Output the entries verbatim, including every line.

---- Given records

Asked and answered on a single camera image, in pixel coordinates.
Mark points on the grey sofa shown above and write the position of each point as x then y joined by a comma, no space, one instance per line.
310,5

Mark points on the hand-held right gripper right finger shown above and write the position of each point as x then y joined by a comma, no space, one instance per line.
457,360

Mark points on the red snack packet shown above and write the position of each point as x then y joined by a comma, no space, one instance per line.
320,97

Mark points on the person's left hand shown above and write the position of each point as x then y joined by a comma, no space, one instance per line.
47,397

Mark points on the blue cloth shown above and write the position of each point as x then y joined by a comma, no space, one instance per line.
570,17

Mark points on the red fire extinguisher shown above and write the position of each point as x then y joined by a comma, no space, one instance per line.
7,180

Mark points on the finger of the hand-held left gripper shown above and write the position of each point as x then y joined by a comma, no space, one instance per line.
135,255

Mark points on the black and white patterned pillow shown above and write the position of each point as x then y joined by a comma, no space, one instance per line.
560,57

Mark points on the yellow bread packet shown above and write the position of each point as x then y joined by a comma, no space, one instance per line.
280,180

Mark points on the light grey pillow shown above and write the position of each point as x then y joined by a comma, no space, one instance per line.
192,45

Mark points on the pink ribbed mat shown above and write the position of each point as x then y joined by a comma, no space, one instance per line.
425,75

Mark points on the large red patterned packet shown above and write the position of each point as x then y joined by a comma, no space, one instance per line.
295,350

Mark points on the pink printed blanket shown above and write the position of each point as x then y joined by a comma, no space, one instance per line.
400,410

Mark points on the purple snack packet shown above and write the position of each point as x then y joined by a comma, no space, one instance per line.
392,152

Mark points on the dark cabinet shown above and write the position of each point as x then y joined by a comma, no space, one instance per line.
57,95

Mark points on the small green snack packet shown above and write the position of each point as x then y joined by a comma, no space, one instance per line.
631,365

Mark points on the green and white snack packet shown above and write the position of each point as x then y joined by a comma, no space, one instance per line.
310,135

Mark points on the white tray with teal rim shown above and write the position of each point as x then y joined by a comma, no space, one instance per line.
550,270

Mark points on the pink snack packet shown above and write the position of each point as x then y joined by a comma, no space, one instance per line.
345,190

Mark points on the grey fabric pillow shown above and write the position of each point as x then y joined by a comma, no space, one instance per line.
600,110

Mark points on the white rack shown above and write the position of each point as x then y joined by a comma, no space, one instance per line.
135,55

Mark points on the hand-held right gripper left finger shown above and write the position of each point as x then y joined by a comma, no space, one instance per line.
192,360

--------

Reply
Asked and answered on a single camera image, in pixel coordinates.
Mark points on the grey sofa shown above and write the position of each point as x then y joined by a comma, no space, one instance per line.
310,5

Mark points on the hand-held right gripper right finger shown above and write the position of each point as x then y joined by a comma, no space, one instance per line.
457,360

Mark points on the red snack packet shown above and write the position of each point as x then y joined by a comma, no space, one instance per line.
320,97

Mark points on the person's left hand shown above and write the position of each point as x then y joined by a comma, no space, one instance per line.
47,397

Mark points on the blue cloth shown above and write the position of each point as x then y joined by a comma, no space, one instance per line.
570,17

Mark points on the red fire extinguisher shown above and write the position of each point as x then y joined by a comma, no space, one instance per line.
7,180

Mark points on the finger of the hand-held left gripper shown above and write the position of each point as x then y joined by a comma, no space, one instance per line.
135,255

Mark points on the black and white patterned pillow shown above and write the position of each point as x then y joined by a comma, no space, one instance per line.
560,57

Mark points on the yellow bread packet shown above and write the position of each point as x then y joined by a comma, no space, one instance per line.
280,180

Mark points on the light grey pillow shown above and write the position of each point as x then y joined by a comma, no space, one instance per line.
192,45

Mark points on the pink ribbed mat shown above and write the position of each point as x then y joined by a comma, no space, one instance per line.
425,75

Mark points on the large red patterned packet shown above and write the position of each point as x then y joined by a comma, no space, one instance per line.
295,350

Mark points on the pink printed blanket shown above and write the position of each point as x then y joined by a comma, no space, one instance per line.
400,410

Mark points on the purple snack packet shown above and write the position of each point as x then y joined by a comma, no space, one instance per line.
392,152

Mark points on the dark cabinet shown above and write the position of each point as x then y joined by a comma, no space, one instance per line.
57,95

Mark points on the small green snack packet shown above and write the position of each point as x then y joined by a comma, no space, one instance per line.
631,365

Mark points on the green and white snack packet shown above and write the position of each point as x then y joined by a comma, no space, one instance per line.
310,135

Mark points on the white tray with teal rim shown above and write the position of each point as x then y joined by a comma, no space, one instance per line.
550,270

Mark points on the pink snack packet shown above and write the position of each point as x then y joined by a comma, no space, one instance per line.
345,190

Mark points on the grey fabric pillow shown above and write the position of each point as x then y joined by a comma, no space, one instance per line.
600,110

Mark points on the white rack shown above and write the position of each point as x then y joined by a comma, no space, one instance per line.
135,55

Mark points on the hand-held right gripper left finger shown above and write the position of each point as x then y joined by a comma, no space, one instance per line.
192,360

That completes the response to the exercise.